Collected data =
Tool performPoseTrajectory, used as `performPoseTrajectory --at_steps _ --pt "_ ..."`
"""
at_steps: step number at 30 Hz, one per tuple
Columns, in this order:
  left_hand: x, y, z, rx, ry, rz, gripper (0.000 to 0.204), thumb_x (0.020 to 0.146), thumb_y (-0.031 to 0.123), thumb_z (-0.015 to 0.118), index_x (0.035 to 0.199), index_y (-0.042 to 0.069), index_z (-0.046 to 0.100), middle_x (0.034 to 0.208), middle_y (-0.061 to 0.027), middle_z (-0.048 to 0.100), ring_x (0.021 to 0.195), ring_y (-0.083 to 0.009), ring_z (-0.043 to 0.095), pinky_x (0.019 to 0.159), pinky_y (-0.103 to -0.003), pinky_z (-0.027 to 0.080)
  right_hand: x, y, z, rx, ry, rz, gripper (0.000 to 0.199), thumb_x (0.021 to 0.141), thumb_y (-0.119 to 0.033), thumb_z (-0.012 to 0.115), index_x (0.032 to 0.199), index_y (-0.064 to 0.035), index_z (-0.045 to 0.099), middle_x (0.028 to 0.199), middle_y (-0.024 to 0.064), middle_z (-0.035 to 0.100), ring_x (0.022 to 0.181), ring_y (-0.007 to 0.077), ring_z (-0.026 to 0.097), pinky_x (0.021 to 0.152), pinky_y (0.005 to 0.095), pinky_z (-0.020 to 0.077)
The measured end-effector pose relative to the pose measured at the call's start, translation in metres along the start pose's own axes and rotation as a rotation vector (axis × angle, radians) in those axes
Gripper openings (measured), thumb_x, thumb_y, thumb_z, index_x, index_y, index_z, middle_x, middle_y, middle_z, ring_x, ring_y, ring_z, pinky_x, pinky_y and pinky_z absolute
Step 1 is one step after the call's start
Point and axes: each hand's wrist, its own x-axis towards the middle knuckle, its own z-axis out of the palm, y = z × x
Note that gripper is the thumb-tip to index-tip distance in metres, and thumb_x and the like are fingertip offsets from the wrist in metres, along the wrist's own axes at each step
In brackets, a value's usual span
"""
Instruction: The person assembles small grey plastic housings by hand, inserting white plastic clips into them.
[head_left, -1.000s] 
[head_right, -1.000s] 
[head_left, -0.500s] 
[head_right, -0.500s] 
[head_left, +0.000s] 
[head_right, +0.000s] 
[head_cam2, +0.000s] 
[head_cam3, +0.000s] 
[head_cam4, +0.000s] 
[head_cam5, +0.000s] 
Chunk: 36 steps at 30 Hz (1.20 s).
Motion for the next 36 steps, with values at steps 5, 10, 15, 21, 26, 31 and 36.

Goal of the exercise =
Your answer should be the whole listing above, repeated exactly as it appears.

Worked solution =
Tool performPoseTrajectory, used as `performPoseTrajectory --at_steps _ --pt "_ ..."`
"""
at_steps: step number at 30 Hz, one per tuple
Columns, in this order:
  left_hand: x, y, z, rx, ry, rz, gripper (0.000 to 0.204), thumb_x (0.020 to 0.146), thumb_y (-0.031 to 0.123), thumb_z (-0.015 to 0.118), index_x (0.035 to 0.199), index_y (-0.042 to 0.069), index_z (-0.046 to 0.100), middle_x (0.034 to 0.208), middle_y (-0.061 to 0.027), middle_z (-0.048 to 0.100), ring_x (0.021 to 0.195), ring_y (-0.083 to 0.009), ring_z (-0.043 to 0.095), pinky_x (0.019 to 0.159), pinky_y (-0.103 to -0.003), pinky_z (-0.027 to 0.080)
  right_hand: x, y, z, rx, ry, rz, gripper (0.000 to 0.199), thumb_x (0.021 to 0.141), thumb_y (-0.119 to 0.033), thumb_z (-0.012 to 0.115), index_x (0.032 to 0.199), index_y (-0.064 to 0.035), index_z (-0.045 to 0.099), middle_x (0.028 to 0.199), middle_y (-0.024 to 0.064), middle_z (-0.035 to 0.100), ring_x (0.022 to 0.181), ring_y (-0.007 to 0.077), ring_z (-0.026 to 0.097), pinky_x (0.021 to 0.152), pinky_y (0.005 to 0.095), pinky_z (-0.020 to 0.077)
The measured end-effector pose relative to the pose measured at the call's start, translation in metres along the start pose's own axes and rotation as a rotation vector (axis × angle, radians) in those axes
Gripper openings (measured), thumb_x, thumb_y, thumb_z, index_x, index_y, index_z, middle_x, middle_y, middle_z, ring_x, ring_y, ring_z, pinky_x, pinky_y and pinky_z absolute
Step 1 is one step after the call's start
Point and axes: each hand's wrist, its own x-axis towards the middle knuckle, its own z-axis out of the palm, y = z × x
Note that gripper is the thumb-tip to index-tip distance in metres, and thumb_x and the like are fingertip offsets from the wrist in metres, along the wrist's own axes at each step
In brackets, a value's usual span
"""
Instruction: The person assembles small grey plastic housings by hand, inserting white plastic clips into them.
[head_left, -1.000s] 
[head_right, -1.000s] 
[head_left, -0.500s] 
[head_right, -0.500s] 
[head_left, +0.000s] 
[head_right, +0.000s] 
[head_cam2, +0.000s] 
[head_cam3, +0.000s] 
[head_cam4, +0.000s] 
[head_cam5, +0.000s] 
Chunk: 36 steps at 30 Hz (1.20 s).
Motion for the next 36 steps, with values at steps 5, 10, 15, 21, 26, 31 and 36.

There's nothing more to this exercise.